You can open an investment account with little or no money. Many brokerages and fund companies let you open an account for free and have no minimum balance requirements. However, if you want to buy stocks, exchange-traded funds (ETFs), or mutual funds, you’ll typically need at least enough to cover the cost of one share. The good news is, for many popular securities, that can be just $5 or $10 to get started.

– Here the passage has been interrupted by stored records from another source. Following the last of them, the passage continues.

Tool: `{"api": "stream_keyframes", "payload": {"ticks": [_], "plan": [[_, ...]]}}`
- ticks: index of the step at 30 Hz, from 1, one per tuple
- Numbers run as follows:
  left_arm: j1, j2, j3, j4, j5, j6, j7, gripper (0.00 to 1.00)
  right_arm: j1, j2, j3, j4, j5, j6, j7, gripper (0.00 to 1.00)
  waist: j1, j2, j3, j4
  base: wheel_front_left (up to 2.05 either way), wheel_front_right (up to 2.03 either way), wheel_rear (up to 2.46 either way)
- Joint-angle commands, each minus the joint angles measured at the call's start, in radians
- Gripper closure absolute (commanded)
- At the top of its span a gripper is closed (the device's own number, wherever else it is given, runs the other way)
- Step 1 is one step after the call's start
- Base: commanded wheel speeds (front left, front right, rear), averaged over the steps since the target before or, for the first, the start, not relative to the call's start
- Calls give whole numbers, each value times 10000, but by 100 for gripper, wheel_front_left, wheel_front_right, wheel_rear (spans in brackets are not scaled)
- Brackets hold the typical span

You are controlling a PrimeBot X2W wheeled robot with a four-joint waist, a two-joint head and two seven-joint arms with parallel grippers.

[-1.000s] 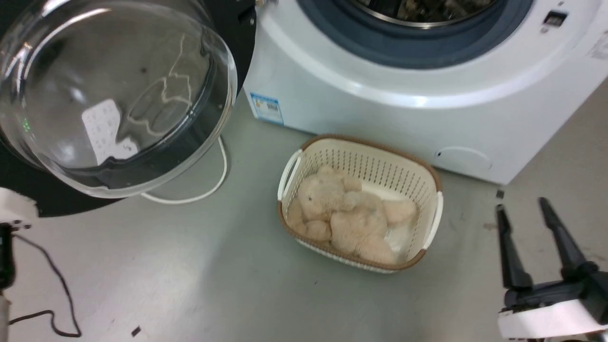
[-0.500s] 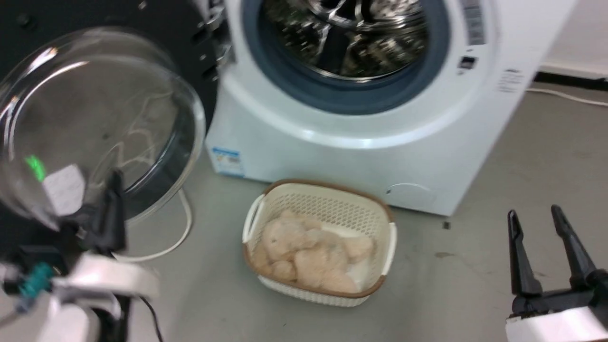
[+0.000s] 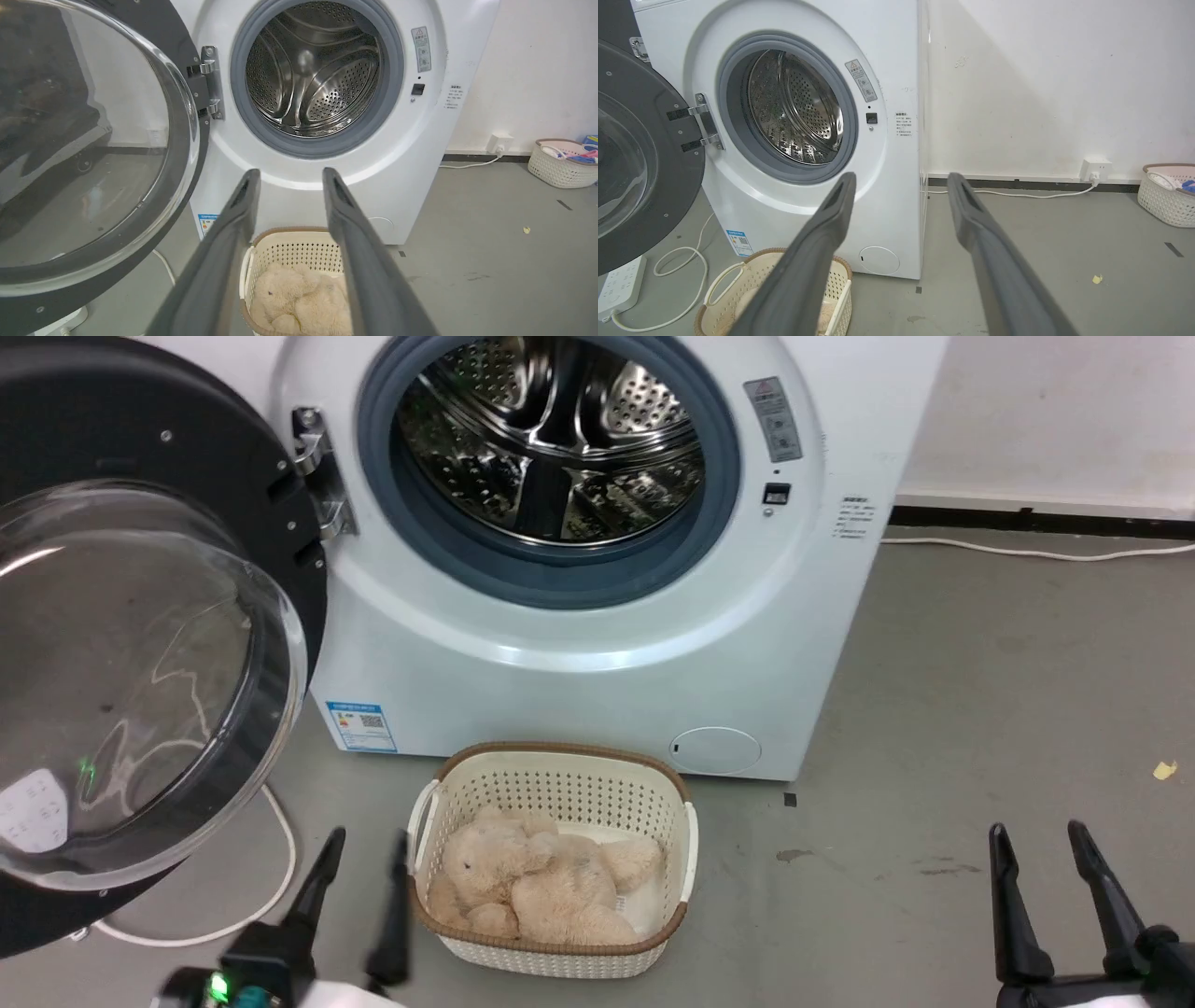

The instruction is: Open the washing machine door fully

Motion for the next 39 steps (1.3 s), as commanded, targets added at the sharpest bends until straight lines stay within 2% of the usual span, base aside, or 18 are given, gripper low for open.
{"api": "stream_keyframes", "payload": {"ticks": [1,9,19,20,39], "plan": [[131,-33,-53,60,62,68,-27,0,111,30,19,64,44,6,-44,0,2,0,-34,-46,0,0,0],[227,-192,-374,224,329,300,-37,0,141,31,67,567,39,6,-44,0,2,0,-40,-93,0,0,0],[146,-221,-367,217,389,503,-95,0,65,31,181,572,33,6,-44,0,2,0,-1,-62,0,0,0],[126,-198,-383,222,361,483,-34,100,75,2,190,583,0,0,0,100,2,0,0,-62,0,0,0],[49,-502,5,203,750,216,297,100,-103,4,311,570,-166,1,345,100,2,0,0,-85,0,0,0]]}}
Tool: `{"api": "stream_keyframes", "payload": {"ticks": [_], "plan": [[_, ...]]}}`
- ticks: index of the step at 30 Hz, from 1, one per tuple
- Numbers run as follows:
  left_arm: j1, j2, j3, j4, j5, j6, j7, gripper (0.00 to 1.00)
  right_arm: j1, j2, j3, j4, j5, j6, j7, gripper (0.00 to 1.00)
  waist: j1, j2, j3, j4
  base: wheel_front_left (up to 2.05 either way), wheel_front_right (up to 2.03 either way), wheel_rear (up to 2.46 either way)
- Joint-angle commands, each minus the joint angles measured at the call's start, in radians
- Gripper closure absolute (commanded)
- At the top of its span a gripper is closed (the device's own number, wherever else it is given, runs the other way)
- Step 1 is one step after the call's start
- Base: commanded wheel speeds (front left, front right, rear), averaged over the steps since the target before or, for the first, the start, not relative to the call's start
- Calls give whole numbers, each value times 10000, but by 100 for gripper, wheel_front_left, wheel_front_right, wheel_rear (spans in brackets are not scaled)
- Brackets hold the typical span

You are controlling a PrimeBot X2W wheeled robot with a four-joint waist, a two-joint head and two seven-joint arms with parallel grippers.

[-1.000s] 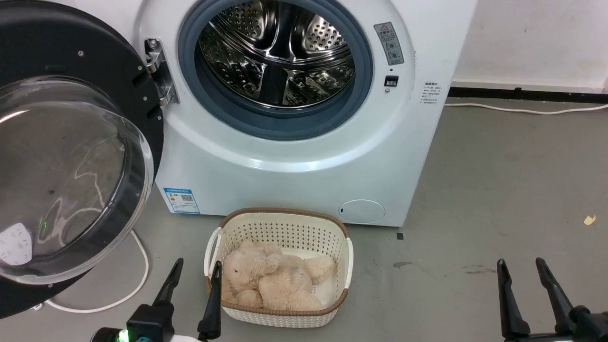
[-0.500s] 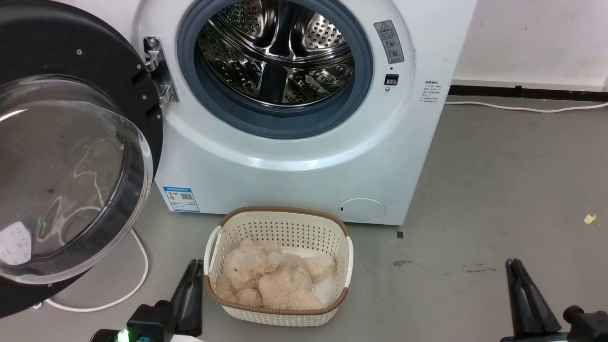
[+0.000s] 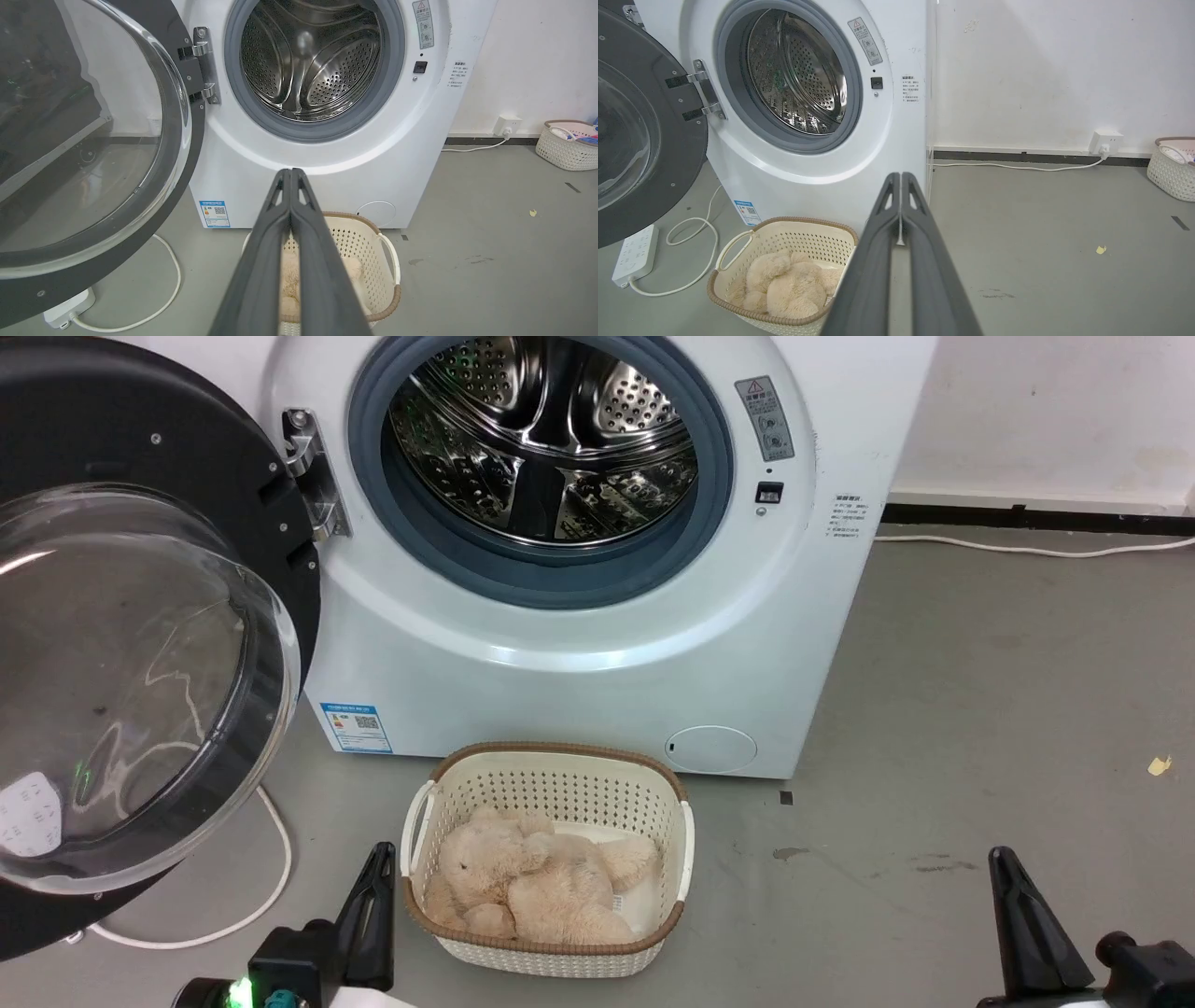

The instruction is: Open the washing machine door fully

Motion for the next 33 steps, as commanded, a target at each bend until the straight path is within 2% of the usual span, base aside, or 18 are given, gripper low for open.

What types of accounts are there?

The two most common account types are brokerage accounts and retirement accounts like IRAs. A brokerage account lets you buy and sell investments for the short or long term. An IRA is a tax-advantaged account designed for retirement savings. Other options include 401(k)s, 529 college savings plans, annuities, and custodial accounts for minors. You can open multiple accounts to meet different needs.

What should I invest in?

For beginners, stocks, ETFs, and mutual funds are good options. Stocks represent shares of ownership in a company. ETFs and mutual funds provide instant diversification by holding a basket of stocks, bonds, or other securities. ETFs trade like stocks, while mutual funds are priced once per day. Index funds are a popular choice – they track a market index so they’re very low-cost and tax-efficient.

How often should I check on my investments?

For long-term investments, it’s best not to monitor them too frequently. While it’s fine to check quarterly or even monthly statements, avoid reacting to daily ups and downs. Stay focused on your long-term goals. For short-term money you may need within 5 years, check balances more often and consider moving money to less risky options as your timeline shortens.

The most important things are simply getting started, no matter how much you have to invest, and maintaining a long-term perspective. Take it slow, do your research, and don’t be afraid to ask questions. With time and experience, you’ll gain more confidence and become a savvy investor.


So there you have it, some of the key things to keep in mind as you embark on your investing journey. Start with the basics, keep fees low, diversify, and have a long-term mindset. Don’t get distracted by hype or rumor, focus on solid fundamentals. And remember, every expert started as a beginner at some point. You’ve got this, you’re ready to invest and build wealth over time through the power of compounding returns. Stay disciplined, review and rebalance periodically, keep learning, and stick to your plan. The hardest part is getting started, now you’ve started. Congrats, you’re an investor! Keep going and watch your money grow.